HSBC Holdings and BlackRock doubt the Bank of Korea’s (BOK) 4 percent growth forecast for this year can be achieved as the won appreciated the most against the dollar and the yen in the past year among 31 major currencies. Economists expect the BOK to keep its benchmark rate unchanged on June 12, and have delayed expectations of an increase to the first quarter of 2015, according to separate surveys by Bloomberg.

“The yield curve can flatten further as the economy will grow slower than the central bank’s forecast and rate-increase bets have been pushed back,” said Moon Dong-hoon, head of fixed income at KB Asset which oversees 33 trillion won ($32 billion). “The won’s strength can hurt the profitability of major companies, and there isn’t much pressure on inflation.”

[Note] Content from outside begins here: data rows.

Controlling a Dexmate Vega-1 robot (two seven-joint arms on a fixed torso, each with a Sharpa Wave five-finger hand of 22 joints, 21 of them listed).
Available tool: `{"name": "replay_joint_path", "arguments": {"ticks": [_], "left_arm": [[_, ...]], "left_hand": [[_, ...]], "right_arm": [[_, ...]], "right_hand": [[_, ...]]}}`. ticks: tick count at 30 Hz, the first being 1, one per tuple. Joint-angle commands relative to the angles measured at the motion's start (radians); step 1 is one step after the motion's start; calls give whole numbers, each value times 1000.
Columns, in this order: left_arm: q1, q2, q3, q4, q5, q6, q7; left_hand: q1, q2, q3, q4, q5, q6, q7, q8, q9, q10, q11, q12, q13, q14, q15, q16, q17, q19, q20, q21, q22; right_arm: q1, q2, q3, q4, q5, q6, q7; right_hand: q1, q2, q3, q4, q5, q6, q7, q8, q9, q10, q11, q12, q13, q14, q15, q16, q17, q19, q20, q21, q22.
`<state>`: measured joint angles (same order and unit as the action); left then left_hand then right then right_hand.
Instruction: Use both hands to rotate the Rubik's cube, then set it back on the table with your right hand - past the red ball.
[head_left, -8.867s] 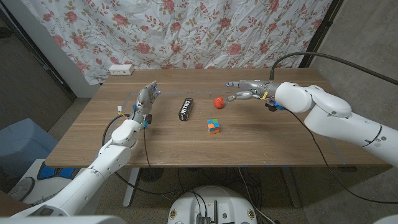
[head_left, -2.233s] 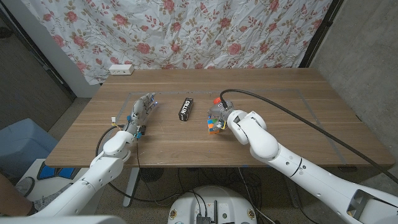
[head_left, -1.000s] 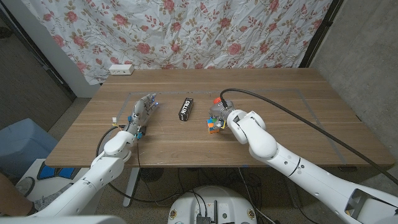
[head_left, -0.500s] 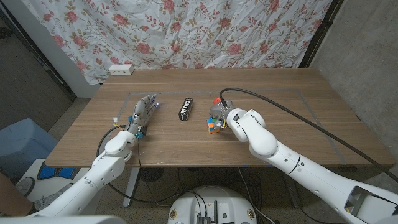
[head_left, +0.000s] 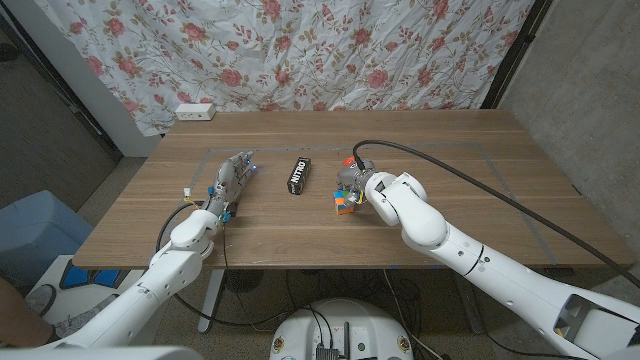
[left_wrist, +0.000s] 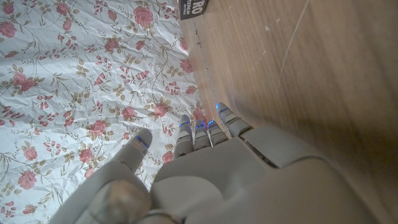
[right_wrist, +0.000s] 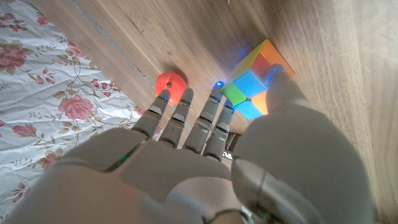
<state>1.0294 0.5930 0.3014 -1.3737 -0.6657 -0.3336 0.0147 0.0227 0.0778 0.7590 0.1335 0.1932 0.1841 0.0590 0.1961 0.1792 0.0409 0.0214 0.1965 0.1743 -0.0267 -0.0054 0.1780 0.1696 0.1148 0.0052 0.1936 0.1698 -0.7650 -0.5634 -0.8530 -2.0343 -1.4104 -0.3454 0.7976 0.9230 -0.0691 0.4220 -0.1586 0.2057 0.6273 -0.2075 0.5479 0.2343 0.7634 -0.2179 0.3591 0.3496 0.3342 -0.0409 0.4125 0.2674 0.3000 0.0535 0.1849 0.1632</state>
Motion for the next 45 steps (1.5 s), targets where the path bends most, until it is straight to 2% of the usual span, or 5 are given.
{"name": "replay_joint_path", "arguments": {"ticks": [1, 10, 22, 45], "left_arm": [[-8, -3, 5, -3, 5, 7, 5], [-10, 2, 9, -15, 13, 19, 15], [-6, 12, 11, -60, 31, 41, 48], [10, 10, 16, -157, 80, 57, 126]], "left_hand": [[-7, 81, 3, 6, 5, 12, -1, -4, 2, 7, 0, 0, 3, 3, 1, 0, 2, 5, 4, 1, 3], [-7, 81, 4, 6, 5, 12, -2, -5, 3, 7, -1, -1, 3, 4, 0, 0, 2, 5, 4, 1, 3], [-6, 81, 5, 6, 5, 13, -1, -6, 3, 6, -1, -1, 3, 4, 1, 0, 2, 5, 3, 1, 3], [-3, 80, 8, 2, 5, 22, -1, -4, 3, 20, -3, 2, 3, 15, 1, 2, 1, 15, 3, 4, 3]], "right_arm": [[1, -17, 13, -17, 25, 7, -24], [-4, -35, 36, -34, 58, 10, -51], [-26, -75, 88, -60, 159, 7, -122], [-83, -176, 218, -96, 483, 26, -390]], "right_hand": [[13, 13, -9, 2, 0, 37, -14, 15, 6, 21, -2, 7, 8, 12, -130, 12, 8, 14, -3, 4, 3], [11, 18, -15, 5, -2, 52, -15, 22, 6, 34, -2, 8, 14, 18, -132, 19, 13, 24, -5, 6, 3], [7, 29, -21, 8, -3, 64, -15, 29, 5, 49, -2, 8, 19, 27, -134, 29, 21, 36, -9, 7, 3], [-4, 42, -35, 12, -7, 83, -15, 38, 4, 76, -2, 6, 27, 48, -133, 48, 32, 56, -18, 8, 3]]}}
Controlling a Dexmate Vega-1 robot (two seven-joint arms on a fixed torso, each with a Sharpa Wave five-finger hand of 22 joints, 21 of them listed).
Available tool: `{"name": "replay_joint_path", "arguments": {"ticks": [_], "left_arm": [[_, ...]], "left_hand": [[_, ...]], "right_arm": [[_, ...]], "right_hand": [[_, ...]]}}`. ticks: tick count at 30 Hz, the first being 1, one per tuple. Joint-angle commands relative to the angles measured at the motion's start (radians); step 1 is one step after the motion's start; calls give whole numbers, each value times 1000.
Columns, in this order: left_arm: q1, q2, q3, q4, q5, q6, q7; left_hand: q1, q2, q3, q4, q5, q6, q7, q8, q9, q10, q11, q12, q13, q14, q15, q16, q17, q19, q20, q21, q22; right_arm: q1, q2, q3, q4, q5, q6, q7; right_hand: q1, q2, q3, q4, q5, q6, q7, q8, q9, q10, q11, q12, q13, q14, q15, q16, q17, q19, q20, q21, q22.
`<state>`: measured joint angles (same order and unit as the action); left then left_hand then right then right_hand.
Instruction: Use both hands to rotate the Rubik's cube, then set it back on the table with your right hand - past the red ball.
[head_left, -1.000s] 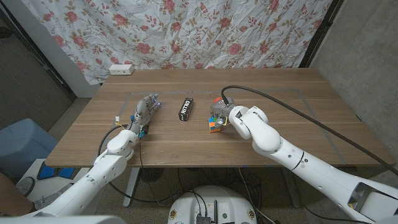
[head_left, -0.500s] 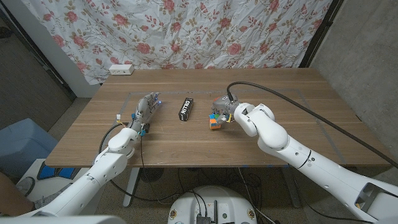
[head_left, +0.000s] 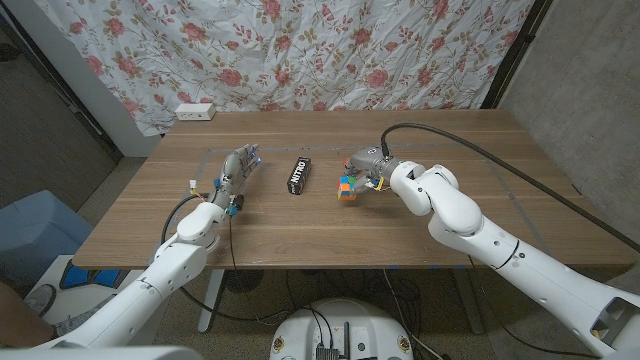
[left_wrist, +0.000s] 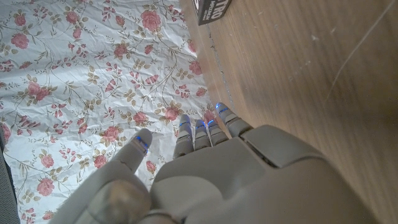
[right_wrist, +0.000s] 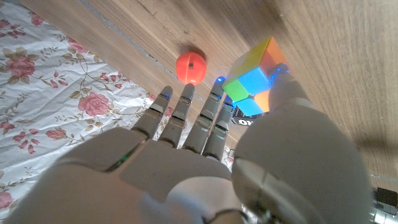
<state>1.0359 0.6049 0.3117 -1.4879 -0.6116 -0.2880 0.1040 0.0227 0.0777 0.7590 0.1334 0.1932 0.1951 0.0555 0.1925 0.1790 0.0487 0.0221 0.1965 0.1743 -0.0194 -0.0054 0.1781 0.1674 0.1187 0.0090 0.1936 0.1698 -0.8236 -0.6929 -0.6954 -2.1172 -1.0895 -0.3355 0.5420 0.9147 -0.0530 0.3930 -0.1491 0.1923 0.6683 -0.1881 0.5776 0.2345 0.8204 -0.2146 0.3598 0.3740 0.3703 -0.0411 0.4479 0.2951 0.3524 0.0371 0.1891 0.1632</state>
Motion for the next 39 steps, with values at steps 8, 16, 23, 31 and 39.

The won has appreciated 11 percent against the dollar and 15 percent versus the yen in 12 months. Korea’s exports unexpectedly contracted 0.9 percent in May from a year earlier, the most since September, official data show. A slowdown in China, which accounts for about 25 percent of overseas sales, is also clouding prospects.

Finance Minister Hyun Oh-seok said on June 5 that government efforts to boost growth will continue as consumption has yet to recover after the Sewol ferry sank April 16, killing at least 292 people. The ministry said in a monthly report today that the government will closely monitor risks at home and abroad, including the weak yen.

“There aren’t many positive factors for Korea’s economy at the moment, with a weaker yen and slower China growth making it hard for exports to grow,” said Choi Jin-young, head of the fixed-income management team at Mirae Asset which oversees 51 trillion won. The possibility of a rate cut remains open if the won’s strength hurts exports, he said.

Consumer prices rose 1.7 percent in May from a year earlier, the most since October 2012. The BOK on April 10 cut its inflation projection for this year to 2.1 percent from 2.3 percent, while raising its gross domestic product growth projection from 3.8 percent. State think tank, the Korea Development Institute, last month lowered its 2014 inflation estimate to 1.6 percent from 2 percent.

The BOK’s 4 percent growth forecast “looks increasingly difficult” to achieve, said Andre de Silva, Hong Kong-based head of Asia-Pacific rates research for HSBC.

BlackRock expects Korea’s GDP to increase about 3.5 percent this year, “with risks to the downside,” and predicts the benchmark rate will stay unchanged in 2014, Christian Carrillo, director of Asian fixed income in Singapore, said.

HSBC’s de Silva predicts Korea’s 10-year rate will fall to 3.2 percent in the next two months, a level last seen in June 2013, and expects the strong won to impact export and the economy with a lag of about 12 months.

The central bank has held its benchmark seven-day repurchase rate unchanged at 2.5 percent since a cut in May 2013.

Korea’s economy expanded 3.9 percent in the first quarter from a year earlier, the fastest pace in three years, prompting BOK Governor Lee Ju-yeol to say in May that the rate is supportive of growth and the next step will be an increase.

“The implied path that’s been directed by the central bank is unlikely to materialize,” de Silva said. “The long end of yields should come down rather than rise.”